-- Opening Marker --
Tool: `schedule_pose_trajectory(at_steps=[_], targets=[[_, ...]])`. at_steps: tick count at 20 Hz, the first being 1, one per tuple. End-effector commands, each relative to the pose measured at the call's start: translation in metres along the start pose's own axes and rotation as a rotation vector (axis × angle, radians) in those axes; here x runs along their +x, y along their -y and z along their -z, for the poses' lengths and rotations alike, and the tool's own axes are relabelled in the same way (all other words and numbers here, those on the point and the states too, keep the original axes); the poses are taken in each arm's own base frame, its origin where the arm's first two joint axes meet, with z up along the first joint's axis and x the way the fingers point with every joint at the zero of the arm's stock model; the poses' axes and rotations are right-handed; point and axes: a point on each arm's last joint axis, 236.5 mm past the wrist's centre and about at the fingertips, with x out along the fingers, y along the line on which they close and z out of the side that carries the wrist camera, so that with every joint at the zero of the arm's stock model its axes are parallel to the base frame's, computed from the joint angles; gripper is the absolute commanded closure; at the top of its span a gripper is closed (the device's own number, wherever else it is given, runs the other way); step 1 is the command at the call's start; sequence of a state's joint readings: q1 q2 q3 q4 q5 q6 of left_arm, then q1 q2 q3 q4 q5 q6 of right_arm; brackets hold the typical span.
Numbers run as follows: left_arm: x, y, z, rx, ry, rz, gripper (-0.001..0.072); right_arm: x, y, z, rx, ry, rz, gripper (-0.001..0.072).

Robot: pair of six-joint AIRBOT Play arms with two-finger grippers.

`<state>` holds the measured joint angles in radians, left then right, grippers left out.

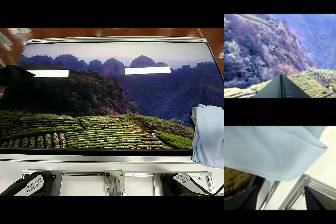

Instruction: Fold the shirts.

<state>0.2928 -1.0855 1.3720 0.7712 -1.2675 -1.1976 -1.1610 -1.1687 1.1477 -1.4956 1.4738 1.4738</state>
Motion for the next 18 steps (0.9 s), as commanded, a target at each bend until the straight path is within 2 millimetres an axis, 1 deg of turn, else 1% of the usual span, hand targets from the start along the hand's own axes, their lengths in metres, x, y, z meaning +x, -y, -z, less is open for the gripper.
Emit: schedule_pose_trajectory(at_steps=[1, 2, 3, 4, 5, 6, 7, 8, 9, 10, 11, 12, 13, 14, 15, 16, 18], targets=[[0.000, -0.001, -0.004, 0.000, 0.017, -0.006, 0.0674, -0.040, -0.024, -0.056, -0.031, 0.236, -0.088, 0.0037], [0.000, -0.001, -0.005, 0.001, 0.023, -0.008, 0.0674, -0.073, -0.046, -0.083, -0.057, 0.366, -0.174, 0.0037], [0.002, -0.001, -0.008, 0.007, 0.034, -0.012, 0.0674, -0.110, -0.072, -0.105, -0.090, 0.499, -0.264, 0.0037], [0.007, 0.000, -0.009, 0.023, 0.033, -0.022, 0.0675, -0.151, -0.099, -0.122, -0.131, 0.634, -0.343, 0.0037], [0.017, -0.002, -0.004, 0.042, 0.006, -0.053, 0.0677, -0.185, -0.128, -0.127, -0.192, 0.736, -0.394, 0.0045], [0.030, -0.009, 0.009, 0.054, -0.060, -0.123, 0.0678, -0.203, -0.156, -0.121, -0.261, 0.782, -0.423, 0.0096], [0.044, -0.019, 0.026, 0.077, -0.142, -0.213, 0.0678, -0.207, -0.190, -0.104, -0.352, 0.773, -0.444, 0.0108], [0.059, -0.026, 0.046, 0.119, -0.237, -0.311, 0.0677, -0.196, -0.221, -0.080, -0.461, 0.713, -0.443, 0.0106], [0.072, -0.027, 0.063, 0.163, -0.320, -0.376, 0.0676, -0.175, -0.247, -0.053, -0.578, 0.620, -0.417, 0.0104], [0.085, -0.025, 0.077, 0.204, -0.389, -0.415, 0.0626, -0.147, -0.271, -0.021, -0.684, 0.503, -0.388, 0.0086], [0.100, -0.015, 0.093, 0.233, -0.455, -0.415, 0.0211, -0.120, -0.289, 0.011, -0.757, 0.384, -0.377, 0.0041], [0.112, -0.006, 0.106, 0.236, -0.513, -0.406, 0.0005, -0.093, -0.305, 0.044, -0.825, 0.257, -0.375, 0.0041], [0.120, 0.000, 0.116, 0.251, -0.560, -0.397, 0.0006, -0.070, -0.315, 0.072, -0.872, 0.144, -0.364, 0.0041], [0.127, 0.004, 0.123, 0.262, -0.587, -0.391, 0.0008, -0.055, -0.321, 0.093, -0.925, 0.063, -0.349, 0.0041], [0.130, 0.007, 0.127, 0.270, -0.597, -0.385, 0.0009, -0.044, -0.325, 0.105, -0.971, 0.017, -0.324, 0.0042], [0.131, 0.009, 0.128, 0.275, -0.598, -0.382, 0.0009, -0.036, -0.329, 0.113, -1.008, -0.003, -0.302, 0.0042], [0.131, 0.008, 0.127, 0.275, -0.596, -0.383, 0.0008, -0.031, -0.339, 0.129, -1.056, -0.023, -0.299, 0.0043]])
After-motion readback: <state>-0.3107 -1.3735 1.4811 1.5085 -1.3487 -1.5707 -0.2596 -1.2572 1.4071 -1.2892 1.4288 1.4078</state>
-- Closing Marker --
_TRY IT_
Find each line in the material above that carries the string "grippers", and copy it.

_YOUR SOLUTION_
Robot: pair of six-joint AIRBOT Play arms with two-finger grippers.
`<state>` holds the measured joint angles in radians, left then right, grippers left out.

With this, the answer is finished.